Federated Unlearning
Gaoyang Liu, Xiaoqiang Ma, Yang Yang, Chen Wang, Jiangchuan Liu
TL;DR
This work tackles the challenge of data forgetting in federated learning by introducing FedEraser, a non-intrusive unlearning method that reconstructs an unlearned global model from history-retained updates with a lightweight calibration step. By trading server storage for faster unlearning, FedEraser achieves around 4x speed-ups over retraining from scratch while maintaining model utility close to baseline FL and retraining. The approach is validated on four realistic datasets, and privacy assessments using membership inference attacks show comparable leakage to retraining, indicating effective forgetting with limited additional risk. Overall, FedEraser represents an early, practical step toward compliant and transparent federated learning by enabling efficient, verifiable data removal without requiring client data access.
Abstract
Federated learning (FL) has recently emerged as a promising distributed machine learning (ML) paradigm. Practical needs of the "right to be forgotten" and countering data poisoning attacks call for efficient techniques that can remove, or unlearn, specific training data from the trained FL model.
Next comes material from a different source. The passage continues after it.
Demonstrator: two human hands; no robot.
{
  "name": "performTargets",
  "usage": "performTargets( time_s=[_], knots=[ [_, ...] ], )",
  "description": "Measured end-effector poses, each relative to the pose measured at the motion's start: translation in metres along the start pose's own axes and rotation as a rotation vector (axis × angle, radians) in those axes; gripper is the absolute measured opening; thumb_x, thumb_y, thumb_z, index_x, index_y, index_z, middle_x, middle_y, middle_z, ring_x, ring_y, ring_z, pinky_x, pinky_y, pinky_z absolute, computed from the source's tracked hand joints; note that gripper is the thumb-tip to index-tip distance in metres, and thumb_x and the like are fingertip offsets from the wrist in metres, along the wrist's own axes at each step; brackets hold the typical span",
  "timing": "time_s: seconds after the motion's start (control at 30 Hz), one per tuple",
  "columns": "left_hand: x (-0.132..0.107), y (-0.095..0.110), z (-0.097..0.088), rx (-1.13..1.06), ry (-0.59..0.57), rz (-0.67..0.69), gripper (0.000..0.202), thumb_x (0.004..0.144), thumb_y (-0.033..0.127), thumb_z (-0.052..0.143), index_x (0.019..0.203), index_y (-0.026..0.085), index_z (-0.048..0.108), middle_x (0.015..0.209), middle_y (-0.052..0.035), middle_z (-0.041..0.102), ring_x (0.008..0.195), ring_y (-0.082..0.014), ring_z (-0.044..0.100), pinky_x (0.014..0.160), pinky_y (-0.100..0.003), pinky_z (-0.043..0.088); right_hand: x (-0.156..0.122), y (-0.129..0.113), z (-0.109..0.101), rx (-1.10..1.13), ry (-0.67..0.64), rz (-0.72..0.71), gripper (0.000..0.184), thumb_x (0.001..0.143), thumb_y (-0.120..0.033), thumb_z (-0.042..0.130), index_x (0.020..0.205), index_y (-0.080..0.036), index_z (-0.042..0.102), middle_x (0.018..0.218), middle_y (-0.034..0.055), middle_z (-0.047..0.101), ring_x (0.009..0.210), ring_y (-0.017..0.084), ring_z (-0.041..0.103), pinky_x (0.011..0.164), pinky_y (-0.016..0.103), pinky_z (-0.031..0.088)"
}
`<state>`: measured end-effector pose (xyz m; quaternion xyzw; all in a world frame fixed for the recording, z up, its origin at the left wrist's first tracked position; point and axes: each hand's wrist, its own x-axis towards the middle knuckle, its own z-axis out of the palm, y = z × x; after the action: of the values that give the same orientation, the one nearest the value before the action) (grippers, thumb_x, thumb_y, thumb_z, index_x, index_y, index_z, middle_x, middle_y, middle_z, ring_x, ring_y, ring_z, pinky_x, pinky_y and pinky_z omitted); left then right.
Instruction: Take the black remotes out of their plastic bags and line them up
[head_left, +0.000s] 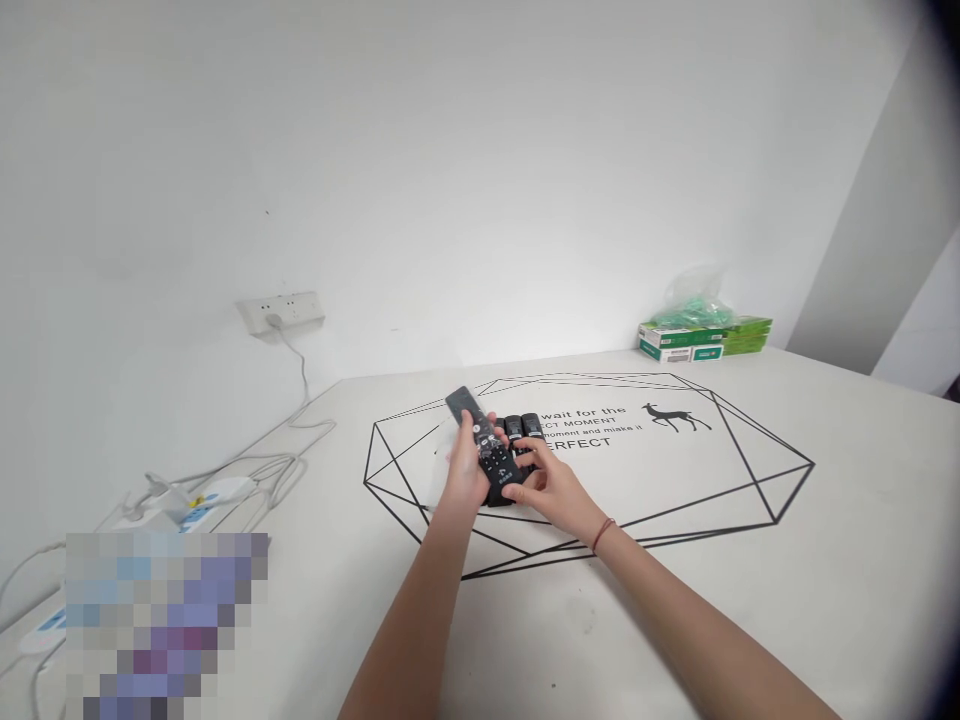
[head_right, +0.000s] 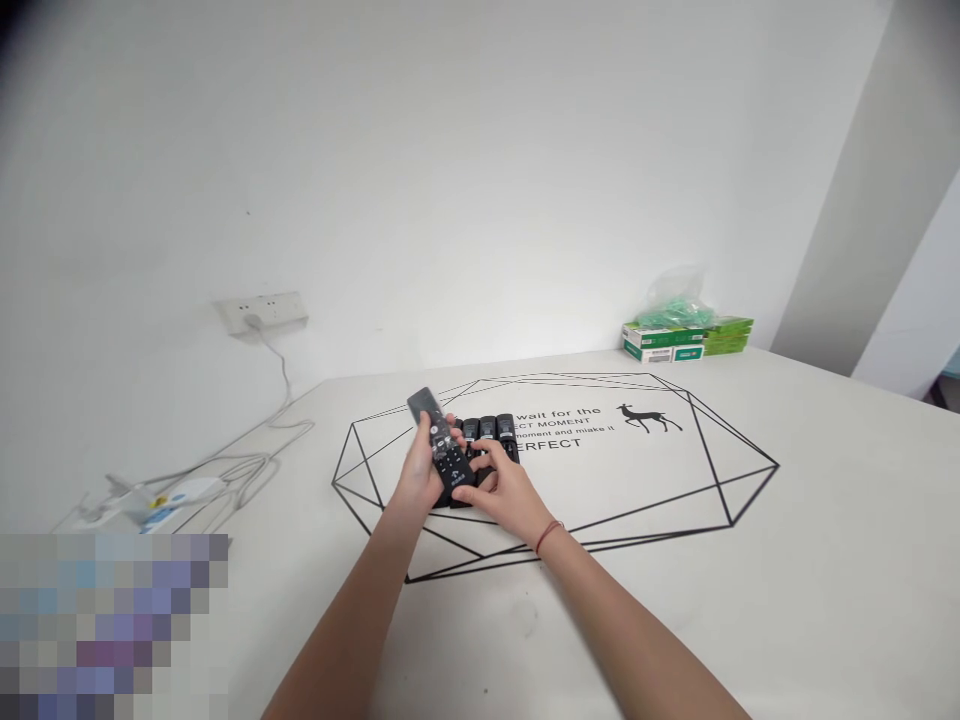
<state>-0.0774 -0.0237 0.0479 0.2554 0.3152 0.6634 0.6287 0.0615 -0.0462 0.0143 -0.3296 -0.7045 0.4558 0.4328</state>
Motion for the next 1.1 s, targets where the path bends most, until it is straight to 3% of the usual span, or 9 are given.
performTargets(
  time_s=[0.1,0.23,0.33,0.4,0.5,0.63,0.77,0.93,1.1],
  knots=[
    [-0.006,-0.020,0.010,0.036,-0.061,-0.042,0.040,0.079,0.054,0.052,0.090,0.015,0.056,0.063,-0.0011,0.056,0.054,-0.0106,0.055,0.055,-0.025,0.049,0.002,0.001,-0.005,-0.097,0.140,-0.072,0.058,0.068,-0.038,0.070,0.118,-0.025,0.043,0.105,0.0041,0.056,0.060,0.009,0.054,0.061,0.027,0.048],
    [-0.011,-0.036,0.014,0.003,-0.180,-0.070,0.031,0.079,0.045,0.058,0.091,0.016,0.057,0.077,-0.0038,0.061,0.065,-0.0126,0.059,0.064,-0.027,0.051,0.004,0.004,-0.013,-0.174,0.269,-0.146,0.054,0.072,-0.034,0.066,0.121,-0.025,0.044,0.119,0.0080,0.051,0.081,0.016,0.057,0.065,0.029,0.048],
    [-0.009,-0.036,0.009,-0.007,-0.176,-0.085,0.028,0.078,0.037,0.059,0.096,0.015,0.059,0.085,-0.0060,0.064,0.073,-0.0155,0.062,0.068,-0.029,0.051,0.004,0.005,-0.020,-0.215,0.165,-0.187,0.056,0.075,-0.032,0.063,0.127,-0.027,0.044,0.128,0.0099,0.046,0.092,0.021,0.056,0.063,0.030,0.050],
    [-0.005,-0.034,0.005,0.001,-0.122,-0.108,0.028,0.076,0.033,0.059,0.096,0.014,0.061,0.081,-0.0055,0.064,0.070,-0.0159,0.062,0.066,-0.028,0.051,0.004,0.005,-0.023,-0.215,0.039,-0.190,0.057,0.075,-0.030,0.062,0.129,-0.029,0.043,0.135,0.0093,0.040,0.091,0.020,0.056,0.063,0.031,0.051],
    [-0.002,-0.030,0.000,0.000,-0.040,-0.128,0.033,0.074,0.039,0.057,0.092,0.012,0.063,0.073,-0.0045,0.063,0.065,-0.0157,0.061,0.062,-0.027,0.050,0.002,0.003,-0.023,-0.239,-0.082,-0.172,0.061,0.073,-0.025,0.063,0.130,-0.032,0.042,0.141,0.0074,0.031,0.084,0.017,0.057,0.064,0.032,0.052],
    [-0.002,-0.029,0.000,0.024,-0.004,-0.193,0.046,0.071,0.056,0.057,0.087,0.013,0.063,0.067,-0.0045,0.062,0.061,-0.0166,0.061,0.058,-0.027,0.049,-0.001,0.002,-0.019,-0.315,-0.143,-0.212,0.070,0.069,-0.023,0.066,0.133,-0.033,0.039,0.138,0.0076,0.033,0.094,0.019,0.055,0.071,0.032,0.052],
    [-0.004,-0.029,0.002,0.028,0.013,-0.210,0.045,0.070,0.058,0.059,0.084,0.015,0.061,0.061,-0.0017,0.059,0.056,-0.0161,0.060,0.056,-0.028,0.049,-0.002,0.004,-0.019,-0.354,-0.178,-0.255,0.076,0.068,-0.023,0.066,0.137,-0.032,0.034,0.137,0.0078,0.033,0.103,0.020,0.052,0.073,0.031,0.052],
    [-0.006,-0.030,0.004,0.000,-0.023,-0.241,0.046,0.071,0.058,0.059,0.084,0.014,0.060,0.061,-0.0011,0.058,0.054,-0.0143,0.058,0.054,-0.026,0.047,0.000,0.004,-0.021,-0.482,-0.046,-0.290,0.063,0.070,-0.030,0.067,0.129,-0.031,0.044,0.125,0.0071,0.049,0.085,0.018,0.057,0.072,0.034,0.050],
    [-0.008,-0.032,0.006,-0.003,-0.097,-0.243,0.049,0.072,0.058,0.059,0.088,0.012,0.060,0.065,-0.0022,0.057,0.056,-0.0138,0.057,0.046,-0.023,0.042,0.002,0.001,-0.025,-0.465,0.074,-0.328,0.042,0.077,-0.023,0.059,0.118,-0.027,0.054,0.105,0.0048,0.060,0.080,0.016,0.056,0.070,0.031,0.049]
  ],
)
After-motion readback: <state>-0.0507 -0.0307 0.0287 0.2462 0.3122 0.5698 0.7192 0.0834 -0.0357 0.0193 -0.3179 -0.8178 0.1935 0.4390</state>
Existing unlearning techniques in the context of ML, however, are no longer in effect for FL, mainly due to the inherent distinction in the way how FL and ML learn from data. Therefore, how to enable efficient data removal from FL models remains largely under-explored. In this paper, we take the first step to fill this gap by presenting FedEraser, the first federated unlearning methodology that can eliminate the influence of a federated client's data on the global FL model while significantly reducing the time used for constructing the unlearned FL model.The basic idea of FedEraser is to trade the central server's storage for unlearned model's construction time, where FedEraser reconstructs the unlearned model by leveraging the historical parameter updates of federated clients that have been retained at the central server during the training process of FL. A novel calibration method is further developed to calibrate the retained updates, which are further used to promptly construct the unlearned model, yielding a significant speed-up to the reconstruction of the unlearned model while maintaining the model efficacy. Experiments on four realistic datasets demonstrate the effectiveness of FedEraser, with an expected speed-up of $4\times$ compared with retraining from the scratch. We envision our work as an early step in FL towards compliance with legal and ethical criteria in a fair and transparent manner.